There may be 50,000 unemployed people in Rhode Island, but there are 10,000 jobs available -- a half dozen of them at Hope Global in Cumberland.
"Openings we are struggling with are everything from information technology to accounting. We're right now looking at three or four engineering positions, as well as high-end manufacturing jobs of mechanics, our machine shops," President and CEO Cheryl Merchant said.
Merchant is on the Governor's Workforce Board and supports any effort to better train Rhode Islanders to take some of the skilled jobs she has open.
So Democratic candidate for governor and Providence Mayor Angel Taveras was welcomed to the company Tuesday to talk about his Training Rhode Island program, which would set up curriculum at the Community College of Rhode Island tailored to preparing employees for specific jobs.
"We need a dedicated program that can consistently match needs of employers with trained, motivated workers who want high quality jobs," Taveras said.
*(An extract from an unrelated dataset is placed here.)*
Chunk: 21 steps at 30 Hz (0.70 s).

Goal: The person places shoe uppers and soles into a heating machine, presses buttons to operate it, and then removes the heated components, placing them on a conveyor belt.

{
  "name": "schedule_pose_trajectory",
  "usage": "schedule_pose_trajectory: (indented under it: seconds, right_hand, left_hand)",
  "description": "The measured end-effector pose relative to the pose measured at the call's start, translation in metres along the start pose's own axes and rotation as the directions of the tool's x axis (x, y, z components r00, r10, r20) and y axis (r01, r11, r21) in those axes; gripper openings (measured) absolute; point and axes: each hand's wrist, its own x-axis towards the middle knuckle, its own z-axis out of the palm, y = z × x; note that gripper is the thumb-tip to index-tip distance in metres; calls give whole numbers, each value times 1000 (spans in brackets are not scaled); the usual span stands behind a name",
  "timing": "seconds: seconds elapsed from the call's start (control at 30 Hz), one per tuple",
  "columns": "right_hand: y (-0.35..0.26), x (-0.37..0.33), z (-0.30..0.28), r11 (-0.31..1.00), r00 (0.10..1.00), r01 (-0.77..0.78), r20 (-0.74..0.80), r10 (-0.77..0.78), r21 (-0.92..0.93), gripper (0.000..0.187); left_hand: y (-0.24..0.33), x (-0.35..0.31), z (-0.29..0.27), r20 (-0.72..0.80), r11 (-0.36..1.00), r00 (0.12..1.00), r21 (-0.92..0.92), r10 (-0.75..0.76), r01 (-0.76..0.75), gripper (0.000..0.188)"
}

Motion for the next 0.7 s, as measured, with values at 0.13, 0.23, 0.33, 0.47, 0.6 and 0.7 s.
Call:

He figures to train just under 4,000 workers over four years at a cost of $4.3 million.
"While the program has the strong potential to eventually start paying for itself, it is small enough that we should be able to pay for it with some of the same budgeting efficiencies identified in our pre-K plan," Taveras said.
When asked if businesses should be expected to train their own workers in apprenticeship programs, he answered that businesses will be involved in setting up the training.
"Customized means someone wants something a certain way. So that means we are going to be working directly with businesses to make sure that we are addressing their needs," Taveras said.
Taveras said if his program does what it's intended to do, it will not only help businesses already in Rhode Island, but attract new ones.